Aber im Xochimilco-See sieht es nicht so aus, als ob sich die wilde Axolotl-Population als Ganzes schnell oder einfach erholen wird. Der Ökologe Luis Zambrano führt den rapiden Rückgang des Axolotls auf zwei Hauptbedrohungen zurück: nicht-heimische Fische und Verschmutzung. Karpfen und Tilapia wurden in den 1970er und 80er Jahren durch Programme der Ernährungs- und Landwirtschaftsorganisation der Vereinten Nationen in Xochimilco eingeführt, um mehr Proteine in die lokale Ernährung zu bringen. Aber während diese Raubfische gedeihen, picken sie junge Axolotl ab.

Zambrano hat kartiert, wo es noch Axolotl gibt und sieht einen Plan vor, bei dem lokale Fischer diese Gebiete wiederholt von Fischen säubern, um den Axolotl Zeit zu geben, sich wieder anzusiedeln. Obwohl die Einführung von Axolotls aus erfolgreichen Laborpopulationen eine verlockende Idee sein mag, warnt Zambrano davor: „Es ist effektiver, Schutzgebiete zu schaffen, in denen die vorhandenen Axolotls überleben und vielleicht sogar gedeihen können“, sagt er.

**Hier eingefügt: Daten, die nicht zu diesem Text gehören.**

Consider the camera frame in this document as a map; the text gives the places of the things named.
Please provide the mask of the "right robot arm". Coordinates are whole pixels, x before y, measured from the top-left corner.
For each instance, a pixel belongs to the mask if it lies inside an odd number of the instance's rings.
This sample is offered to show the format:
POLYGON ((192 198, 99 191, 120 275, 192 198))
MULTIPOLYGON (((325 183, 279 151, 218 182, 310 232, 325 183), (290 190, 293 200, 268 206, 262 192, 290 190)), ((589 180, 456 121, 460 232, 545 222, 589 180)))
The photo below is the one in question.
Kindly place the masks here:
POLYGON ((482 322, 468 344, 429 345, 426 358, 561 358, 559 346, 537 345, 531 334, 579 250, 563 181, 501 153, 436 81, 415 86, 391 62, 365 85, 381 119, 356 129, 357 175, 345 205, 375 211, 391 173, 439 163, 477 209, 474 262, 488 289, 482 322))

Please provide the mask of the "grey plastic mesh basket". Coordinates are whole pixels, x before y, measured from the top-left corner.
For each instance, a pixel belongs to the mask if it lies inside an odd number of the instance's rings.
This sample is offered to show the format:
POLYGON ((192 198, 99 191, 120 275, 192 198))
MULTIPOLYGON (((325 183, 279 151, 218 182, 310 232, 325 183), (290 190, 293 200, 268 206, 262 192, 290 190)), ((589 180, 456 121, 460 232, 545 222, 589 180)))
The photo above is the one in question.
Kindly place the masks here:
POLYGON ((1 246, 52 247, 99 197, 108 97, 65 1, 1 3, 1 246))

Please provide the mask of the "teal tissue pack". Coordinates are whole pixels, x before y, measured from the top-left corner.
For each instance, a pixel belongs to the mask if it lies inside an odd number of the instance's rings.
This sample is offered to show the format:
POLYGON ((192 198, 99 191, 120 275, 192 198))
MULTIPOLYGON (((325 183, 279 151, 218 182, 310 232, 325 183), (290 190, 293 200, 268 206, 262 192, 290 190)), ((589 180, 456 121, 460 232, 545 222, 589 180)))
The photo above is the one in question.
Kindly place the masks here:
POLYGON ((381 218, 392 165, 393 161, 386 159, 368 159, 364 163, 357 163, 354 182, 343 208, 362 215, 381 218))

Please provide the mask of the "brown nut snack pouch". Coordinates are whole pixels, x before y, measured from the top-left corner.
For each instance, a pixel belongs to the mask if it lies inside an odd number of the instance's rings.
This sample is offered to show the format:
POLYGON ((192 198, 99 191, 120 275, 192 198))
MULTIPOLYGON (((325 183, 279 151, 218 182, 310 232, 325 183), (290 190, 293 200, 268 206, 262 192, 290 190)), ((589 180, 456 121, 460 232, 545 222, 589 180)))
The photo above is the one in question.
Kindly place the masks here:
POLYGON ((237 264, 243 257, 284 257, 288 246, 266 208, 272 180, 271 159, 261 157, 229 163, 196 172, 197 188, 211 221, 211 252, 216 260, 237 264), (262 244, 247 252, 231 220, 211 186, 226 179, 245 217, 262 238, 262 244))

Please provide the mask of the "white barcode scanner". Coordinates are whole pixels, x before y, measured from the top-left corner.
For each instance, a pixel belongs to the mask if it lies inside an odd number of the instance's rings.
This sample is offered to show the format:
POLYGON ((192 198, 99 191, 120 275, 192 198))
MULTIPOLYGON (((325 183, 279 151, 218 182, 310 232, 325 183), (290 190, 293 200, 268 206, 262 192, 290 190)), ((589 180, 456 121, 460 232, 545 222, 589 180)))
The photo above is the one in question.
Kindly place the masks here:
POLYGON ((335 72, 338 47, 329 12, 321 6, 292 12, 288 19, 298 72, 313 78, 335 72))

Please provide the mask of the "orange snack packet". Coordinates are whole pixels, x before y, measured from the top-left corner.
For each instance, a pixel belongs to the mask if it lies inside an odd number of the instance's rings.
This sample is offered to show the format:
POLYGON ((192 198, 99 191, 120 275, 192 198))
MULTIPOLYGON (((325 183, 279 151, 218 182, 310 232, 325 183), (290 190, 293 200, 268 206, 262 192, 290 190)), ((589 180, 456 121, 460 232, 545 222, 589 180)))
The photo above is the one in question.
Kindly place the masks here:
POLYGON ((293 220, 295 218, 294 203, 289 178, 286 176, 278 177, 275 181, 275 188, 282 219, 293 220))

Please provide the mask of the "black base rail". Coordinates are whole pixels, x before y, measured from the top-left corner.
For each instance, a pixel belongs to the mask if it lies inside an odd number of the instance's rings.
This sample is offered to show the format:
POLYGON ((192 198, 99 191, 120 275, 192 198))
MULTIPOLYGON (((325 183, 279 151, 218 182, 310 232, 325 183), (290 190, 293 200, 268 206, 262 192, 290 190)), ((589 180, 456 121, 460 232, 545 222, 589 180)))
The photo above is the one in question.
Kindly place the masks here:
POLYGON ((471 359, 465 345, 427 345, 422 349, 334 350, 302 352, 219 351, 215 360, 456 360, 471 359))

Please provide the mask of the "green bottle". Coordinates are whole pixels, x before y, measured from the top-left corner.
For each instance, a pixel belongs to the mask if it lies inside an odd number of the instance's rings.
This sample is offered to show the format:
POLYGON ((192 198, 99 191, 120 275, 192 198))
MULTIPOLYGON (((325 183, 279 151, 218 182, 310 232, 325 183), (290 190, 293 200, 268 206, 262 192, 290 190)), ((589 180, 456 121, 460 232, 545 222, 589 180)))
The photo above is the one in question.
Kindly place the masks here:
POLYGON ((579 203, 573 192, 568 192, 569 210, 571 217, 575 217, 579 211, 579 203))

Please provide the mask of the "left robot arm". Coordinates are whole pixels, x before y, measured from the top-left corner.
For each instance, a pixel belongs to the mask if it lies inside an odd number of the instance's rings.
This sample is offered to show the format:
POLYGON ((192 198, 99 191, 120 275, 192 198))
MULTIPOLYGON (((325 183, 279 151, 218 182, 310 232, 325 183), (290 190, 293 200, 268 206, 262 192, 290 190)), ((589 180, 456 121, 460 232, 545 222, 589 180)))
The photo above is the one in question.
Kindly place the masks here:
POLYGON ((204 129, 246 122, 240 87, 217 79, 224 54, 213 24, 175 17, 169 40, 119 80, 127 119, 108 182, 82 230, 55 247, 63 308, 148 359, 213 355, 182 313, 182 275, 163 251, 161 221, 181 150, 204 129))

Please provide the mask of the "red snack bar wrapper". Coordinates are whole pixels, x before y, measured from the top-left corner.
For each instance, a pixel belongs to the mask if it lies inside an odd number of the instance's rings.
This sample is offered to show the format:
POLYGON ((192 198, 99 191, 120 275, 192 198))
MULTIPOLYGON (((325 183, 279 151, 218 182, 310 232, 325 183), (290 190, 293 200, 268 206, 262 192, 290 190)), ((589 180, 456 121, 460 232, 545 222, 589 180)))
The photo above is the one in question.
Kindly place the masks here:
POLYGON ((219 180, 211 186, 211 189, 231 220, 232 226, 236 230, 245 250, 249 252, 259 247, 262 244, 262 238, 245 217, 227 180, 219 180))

Die Verschmutzung ist schwieriger zu bekämpfen. Wann immer ein Sturm die veralteten Abwassersysteme von Mexiko-Stadt füllt, spülen Überläufe aus den Kläranlagen die Kanäle von Xochimilco mit Ammoniak, Schwermetallen und anderen giftigen Chemikalien. Axolotls atmen zum Teil durch ihre sehr durchlässige Haut, was sie besonders anfällig für Verschmutzung macht. Obwohl Zambrano und andere, wie die örtliche Zoologin Virginia Graue, versucht haben, die Anzahl der Axolotl zu erhöhen.

In Julio Cortazars Kurzgeschichte Axolotl aus dem Jahr 1952 ist der Erzähler vom Axolotl fasziniert: „Die Augen der Axolotl sprachen zu mir von der Gegenwart eines anderen Lebens, einer anderen Art zu sehen. Ich klebte mein Gesicht an das Glas (der Wärter hustete ab und zu umständlich) und versuchte, diese winzigen goldenen Punkte besser zu sehen, diesen Eingang in die unendlich langsame und ferne Welt dieser rosigen Geschöpfe.“ Wenn die Schutzbemühungen nicht verstärkt werden, könnte diese abgelegene Welt für immer verloren sein.

Dieser Artikel wurde ursprünglich auf JSTOR Daily veröffentlicht.